La bonne participation du collectif juif au sein du mouvement libertaire espagnol peut se comprendre grâce aux propositions plurielles et modernes des anarchistes ibériques. Dans de nombreux aspects politiques et sociaux, en accord avec les idées qu’ils défendaient, ils étaient véritablement en avance sur leur temps. Comme exemples, Mariano Rodríguez Vázquez, secrétaire général de la CNT-AIT pendant la guerre, était d’origine gitane ; et, malgré l’antipolitisme classique de l’anarchisme, une cénétiste, Federica Montseny, fut la première femme à occuper un poste ministériel en Espagne. De même, elle pourrait être liée à la motivation culturelle dérivée du concept hébraïque de justice sociale, le tikkun olam (réparer le monde), en tant que véritable aspiration à une société meilleure, l’anarchisme étant l’instrument utilisé à cette fin.

Quelques conclusions

  1. La participation de toute une génération d’écrivains étrangers d’origine juive et engagés dans l’anarchisme, qui virent en l’Espagne un lieu où développer leurs aspirations idéologiques et artistiques, est frappante. Barcelone fut la ville de rencontre par excellence.
  2. La non-religiosité du collectif était manifeste, nombre d’entre eux s’identifiant explicitement à l’athéisme. Inévitablement, ils étaient des Juifs culturels (la condition juive était héritée), mais pas pratiquants ; la conscience de classe, à son tour, prit le pas sur le sentiment d’appartenance ethnique ou linguistique.
  3.  En ce qui concerne les citoyens étrangers d’origine juive, la majorité d’entre eux provenait d’Europe centrale, avec une abondance de ceux provenant des zones administrées par le régime hitlérien. Évidemment, l’influence de la communauté séfarade est également perceptible.
  4. Le nombre exceptionnel de femmes impliquées. De plus, plusieurs d’entre elles étaient issues de familles juives très traditionnelles (un exemple bien connu est celui d’Emma Goldman), mais elles se sont rapidement identifiées à un féminisme militant lié à l’anarchisme. Des organisations libertaires spécifiquement féminines, comme Mujeres Libres, serviront de lien ou publieront leurs écrits dans la presse ouvrière.
  5. Le respect et l’accueil des organisations anarchistes à l’égard des collectifs de travailleurs juifs. La tolérance à l’égard de leurs pratiques religieuses a été un facteur déterminant dans le fait que la synagogue de Barcelone est restée ouverte jusqu’à la fin de la guerre.
  6. Malgré le grand nombre d’artistes, d’écrivains et de journalistes juifs impliqués dans les organisations du mouvement libertaire ibérique pendant la guerre, il existe peu de travaux sur ce sujet aujourd’hui. Il est nécessaire de poursuivre les recherches pour approfondir le sujet.

Carlos Coca Durán


[1]  https://serhistorico.net/2023/06/12/la-menora-libertaria-escritores-anarquistas-judios-en-la-guerra-civil-espanola/. Nous avons ajouté entre crochets quelques compléments, et aussi corrigé une erreur factuelle concernant Rudolf Rocker, qui n’était en Espagne pendant la Révolution contrairement à ce qu’affirme l’article original.

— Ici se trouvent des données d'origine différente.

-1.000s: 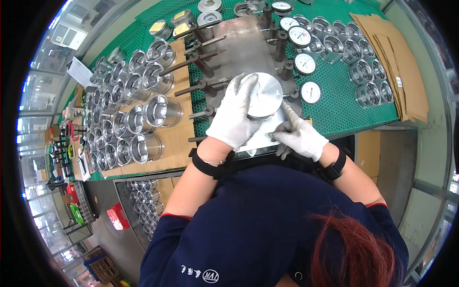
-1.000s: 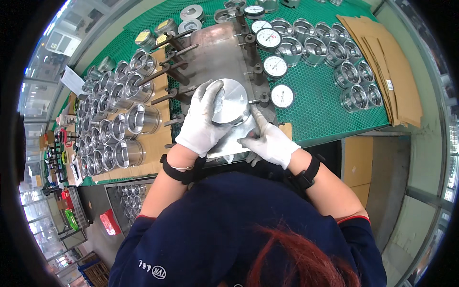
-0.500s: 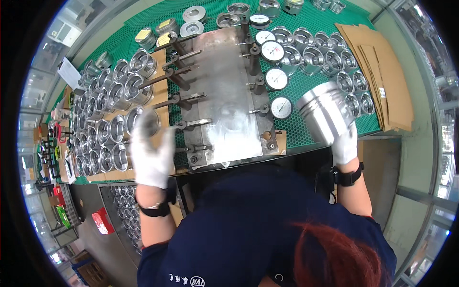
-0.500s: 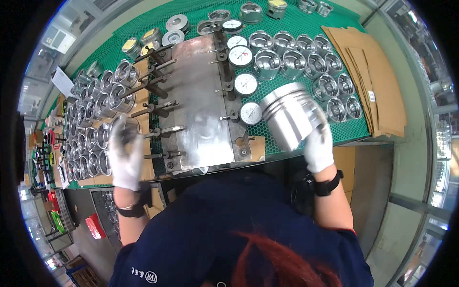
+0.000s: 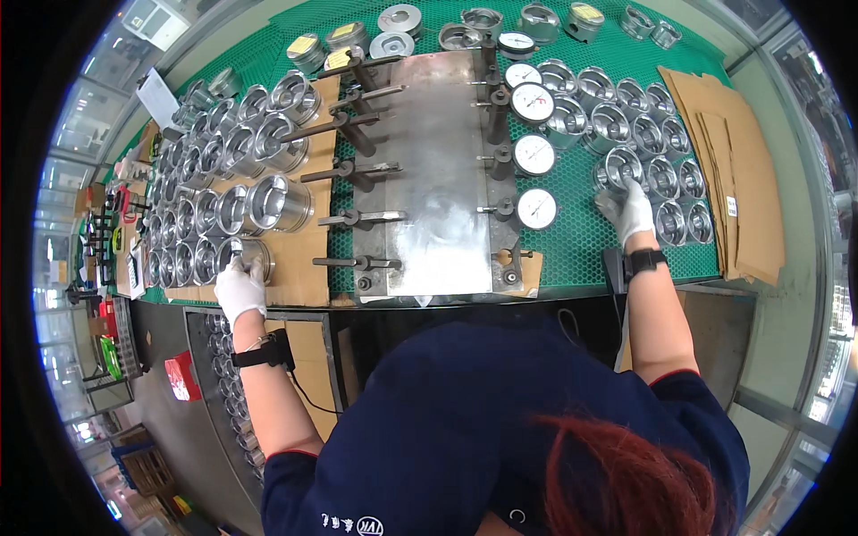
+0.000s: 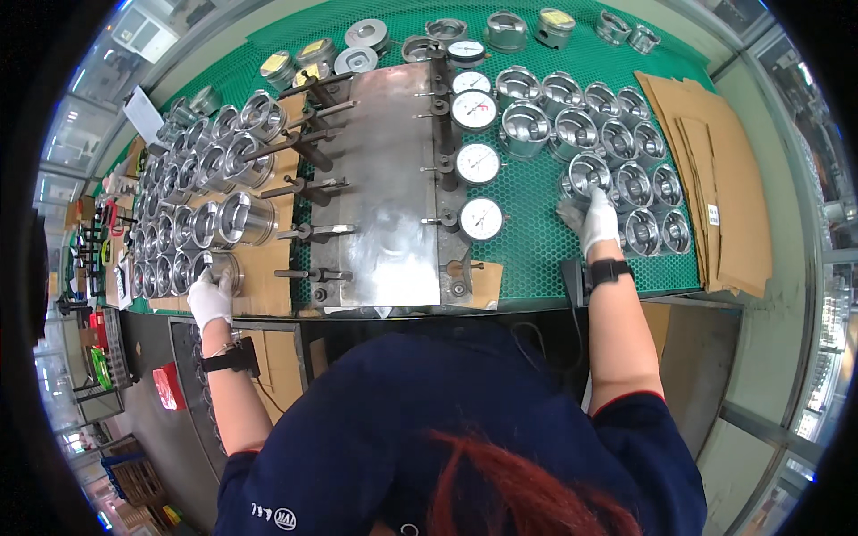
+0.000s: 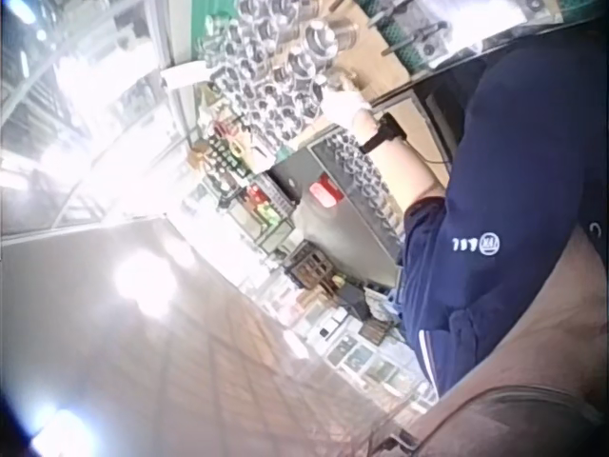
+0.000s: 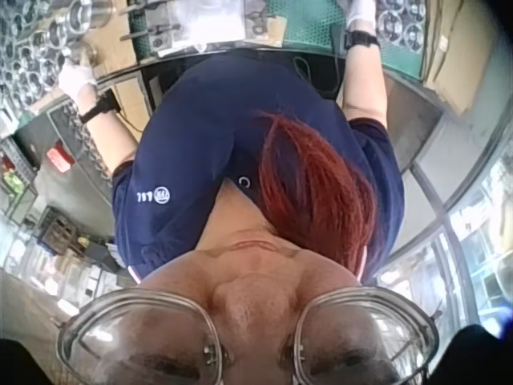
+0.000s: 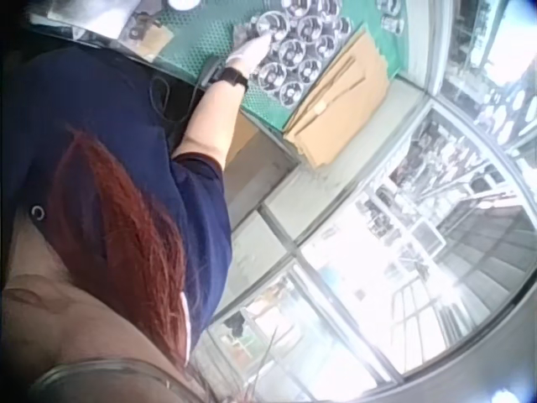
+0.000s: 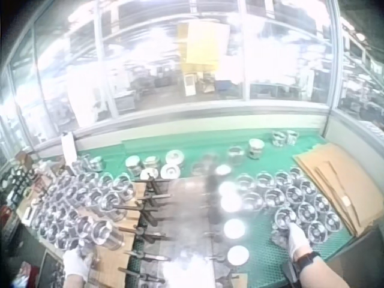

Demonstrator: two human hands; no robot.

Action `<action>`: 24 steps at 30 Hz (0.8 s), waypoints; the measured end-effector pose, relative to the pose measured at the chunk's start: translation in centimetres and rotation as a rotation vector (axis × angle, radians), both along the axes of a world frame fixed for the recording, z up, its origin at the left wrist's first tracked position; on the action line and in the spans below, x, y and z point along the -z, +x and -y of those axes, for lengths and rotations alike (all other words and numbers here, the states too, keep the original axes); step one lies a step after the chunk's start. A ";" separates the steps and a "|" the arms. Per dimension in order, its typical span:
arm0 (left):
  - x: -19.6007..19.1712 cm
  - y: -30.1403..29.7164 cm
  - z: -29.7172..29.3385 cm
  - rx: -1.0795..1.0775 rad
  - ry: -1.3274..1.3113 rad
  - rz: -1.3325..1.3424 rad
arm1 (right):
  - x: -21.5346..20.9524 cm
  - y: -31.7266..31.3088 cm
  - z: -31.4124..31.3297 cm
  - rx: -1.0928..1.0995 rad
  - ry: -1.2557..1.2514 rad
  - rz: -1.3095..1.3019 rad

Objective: The person picks up shiny metal cylindrical parts from a tray and places them into a jig on a green workbench. They then use a white cloth to wipe the top surface of each part while it is held in the jig. The person repeats this process for multiple parts, moving them between the tray and the jig.

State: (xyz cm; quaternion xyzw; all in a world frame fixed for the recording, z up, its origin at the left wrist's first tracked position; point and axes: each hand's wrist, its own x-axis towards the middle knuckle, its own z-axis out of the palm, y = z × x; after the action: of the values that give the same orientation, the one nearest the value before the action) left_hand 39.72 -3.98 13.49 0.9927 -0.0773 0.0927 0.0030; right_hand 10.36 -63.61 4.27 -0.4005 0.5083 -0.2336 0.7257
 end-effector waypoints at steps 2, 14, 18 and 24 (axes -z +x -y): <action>-0.9 -0.8 -0.2 -0.028 0.006 -0.047 | -3.5 -0.5 -2.9 -0.059 -0.189 -0.001; -10.1 -10.3 11.0 0.298 -1.554 -1.249 | -16.6 5.7 -25.2 -1.011 -1.207 0.414; -7.4 -9.2 13.6 0.252 -1.439 -1.509 | -15.1 6.2 -25.8 -0.954 -1.224 0.216; -5.0 -8.7 15.9 1.087 -0.567 -0.442 | -15.1 8.1 -25.6 -1.098 -1.462 -0.117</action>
State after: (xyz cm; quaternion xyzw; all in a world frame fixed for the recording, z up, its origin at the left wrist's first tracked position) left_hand 30.97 -19.85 18.46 0.7684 -0.5385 -0.1116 0.3273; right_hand 18.49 -38.01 19.41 -0.9566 0.0083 -0.0989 0.2740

[2]  Sur cette visite du grand savant, cf. : https://florealanar.wordpress.com/2022/06/03/albert-einstein-a-barcelone/

[3]   Sefarad est le nom donné à l’Espagne par les Juifs de ce pays.

[4]   Note des rédacteurs : les anarchistes aussi utilisent le terme « révolution » pour décrire les évènements qui se sont déroulés en Espagne entre le 19 juillet 1936 et février 1939, là où les historiographes officiels, qu’ils soient capitalistes ou marxistes, utilisent exclusivement le terme de « guerre civile ».

[5]   Note des rédacteurs : POUM : Parti Ouvrier d’Unification Marxiste, petit parti marxiste non stalinien. Le POUM n’était pas trotskiste, malgré une légende tenace entretenue
d’ailleurs par certains trotskystes. Trotsky adressa des critiques très sévères au POUM, y compris alors que les membres de ce dernier étaient torturés dans les prisons secrètes mises en place en Espagne par la police politique soviétique, le Guépéou.

[6]   Requeté : membre d’un corps de volontaires carlistes – monarchistes et catholiques traditionnalistes –  durant la guerre civile.